Явка провалена
Лев Рубинштейн объясняет, почему мы с детства ищем предателей родины.
В советской и постсоветской мифологии и, если угодно, метафизике «Шпион» — это что-то гораздо большее, чем просто какой-то шпион. Он непременно писался бы с определенным артиклем, если бы таковой существовал в русском языке. А поскольку такого артикля в русском языке нет, я бы предложил писать это слово с прописной буквы. Впрочем, так я, как вы заметили, и написал.
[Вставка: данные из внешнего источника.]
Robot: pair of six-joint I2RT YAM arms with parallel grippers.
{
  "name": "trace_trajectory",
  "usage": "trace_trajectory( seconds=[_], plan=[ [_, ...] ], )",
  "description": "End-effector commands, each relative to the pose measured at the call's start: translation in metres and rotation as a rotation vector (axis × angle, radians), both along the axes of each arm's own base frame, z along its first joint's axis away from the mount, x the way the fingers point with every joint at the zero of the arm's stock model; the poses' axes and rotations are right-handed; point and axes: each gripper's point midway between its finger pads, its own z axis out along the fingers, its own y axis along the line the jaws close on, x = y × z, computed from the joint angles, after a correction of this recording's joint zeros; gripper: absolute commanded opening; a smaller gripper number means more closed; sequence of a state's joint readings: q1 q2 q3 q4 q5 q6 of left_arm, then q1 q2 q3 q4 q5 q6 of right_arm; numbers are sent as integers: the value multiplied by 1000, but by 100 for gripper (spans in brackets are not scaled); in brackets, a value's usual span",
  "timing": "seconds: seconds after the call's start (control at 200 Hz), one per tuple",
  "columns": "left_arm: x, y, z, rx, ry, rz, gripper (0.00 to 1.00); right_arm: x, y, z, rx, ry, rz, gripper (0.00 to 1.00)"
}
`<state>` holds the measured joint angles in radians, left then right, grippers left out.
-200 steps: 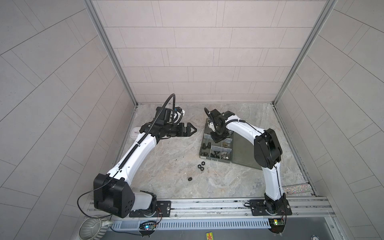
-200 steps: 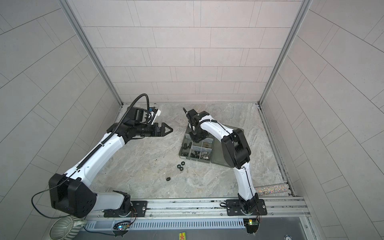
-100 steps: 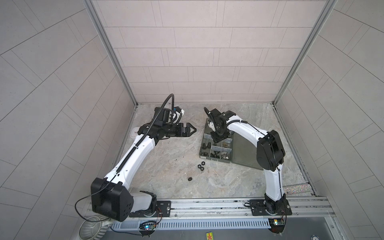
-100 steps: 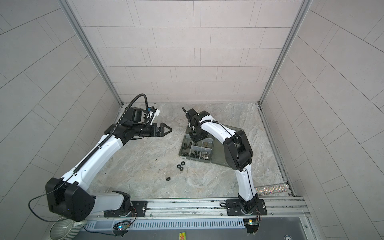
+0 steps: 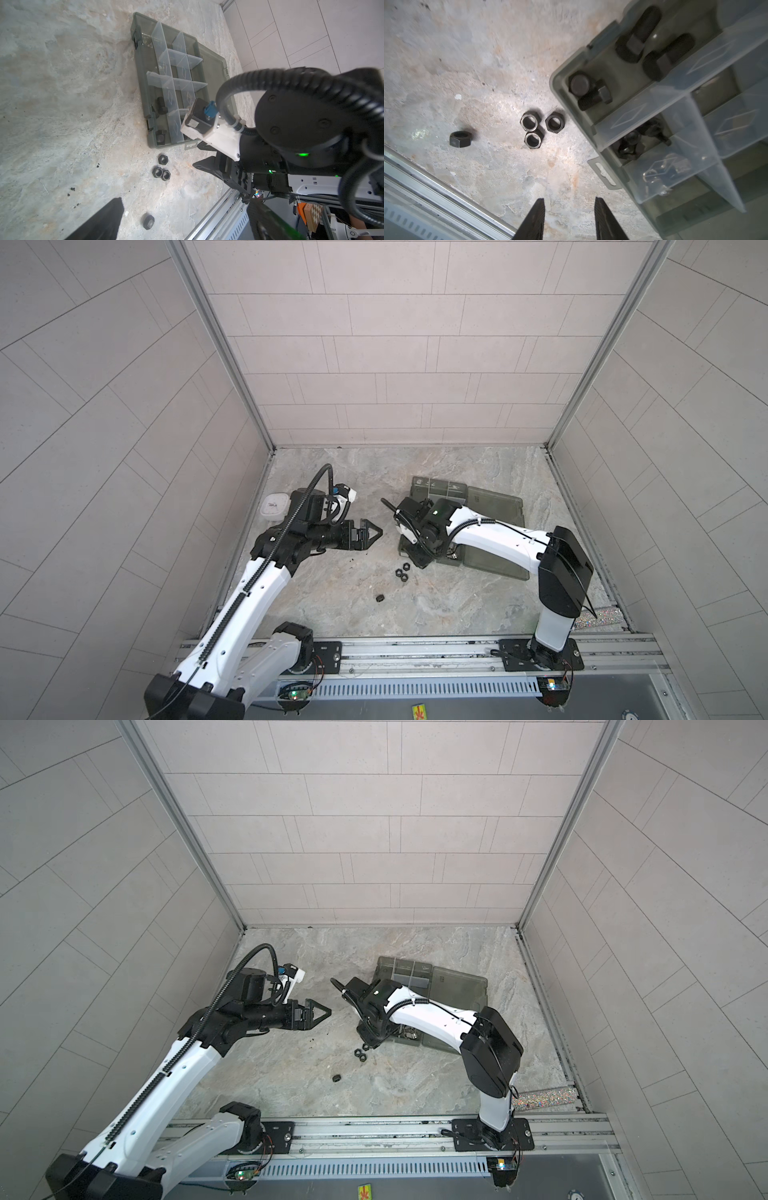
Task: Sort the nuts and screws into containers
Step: 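Move the right gripper back over the remaining black hex nuts, then lower the right gripper onto another black hex nut and close on it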
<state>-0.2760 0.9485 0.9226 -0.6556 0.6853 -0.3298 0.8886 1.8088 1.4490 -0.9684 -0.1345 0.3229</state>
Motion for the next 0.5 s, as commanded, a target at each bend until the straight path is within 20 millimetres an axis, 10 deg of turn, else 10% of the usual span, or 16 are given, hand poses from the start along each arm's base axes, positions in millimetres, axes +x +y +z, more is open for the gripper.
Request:
trace_trajectory(
  seconds=[0.0, 0.495],
  plan=[
    [-17, 2, -3, -24, 43, 5, 100, -8, 11, -11, 22, 6, -12, 41],
    [-59, 21, 5, -12, -1, 58, 100, -12, 42, -53, 38, 59, 26, 41]
  ],
)
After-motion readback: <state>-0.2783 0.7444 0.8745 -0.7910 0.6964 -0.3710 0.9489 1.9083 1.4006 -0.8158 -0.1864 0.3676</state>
Зло, как и добро, всегда требовало систематизации и наглядной иерархии. Когда я был не слишком разумным отроком, наглотавшимся недозрелой и плохо мытой шпионской беллетристики, а может быть, и под влиянием гайдаровских книжек типа «Судьбы барабанщика», иерархия носителей зла от низших ступеней к высшим сложилась в моем понимании приблизительно такой: двоечник, прогульщик, второгодник, хулиган, жулик, вор, бандит, шпион.
Шпион — это зло абсолютное, неисправимое. Это посланник потусторонних сил, лишь чисто внешне напоминающий человека. Это не «бог из машины», а скорее «черт из машины», возникающий на сцене в самые узловые моменты истории или частной биографии и посланный в этот мир, чтобы самим фактом своего появления и существования сделать более выпуклыми навязываемые нам представления о добре и зле. А потому столь обширна и столь богата ярчайшими образцами отечественная шпиониана, то есть вся та литпродукция, что в районных библиотеках обозначалась в те годы формулой «мне бы что-нибудь про шпионов».
С одной стороны, то есть по логике своего профессионального поведения, шпион должен бы быть незаметным, неразличимым в толпе, иначе какой же он тогда шпион? С другой же — он просто обязан был вызывать подозрение, он должен был как-то специально говорить и выглядеть. А иначе как бы мы его разоблачили? Шпион, в общем, вел себя подозрительно. Понятно, что в эпоху почти военной унификации внешнего облика граждан и жестко регламентированной системы социальной этикетности выглядеть подозрительным было совсем несложно.
Две самые заветные детские мечты — найти клад и поймать шпиона — шли нога в ногу. Наверное, потому что и то и другое имело отношение к сокровенному. И поэтому драгоценный «Остров сокровищ» в детском сознании встраивался до поры до времени в один ряд с одноразовыми картонными изделиями «про шпионов».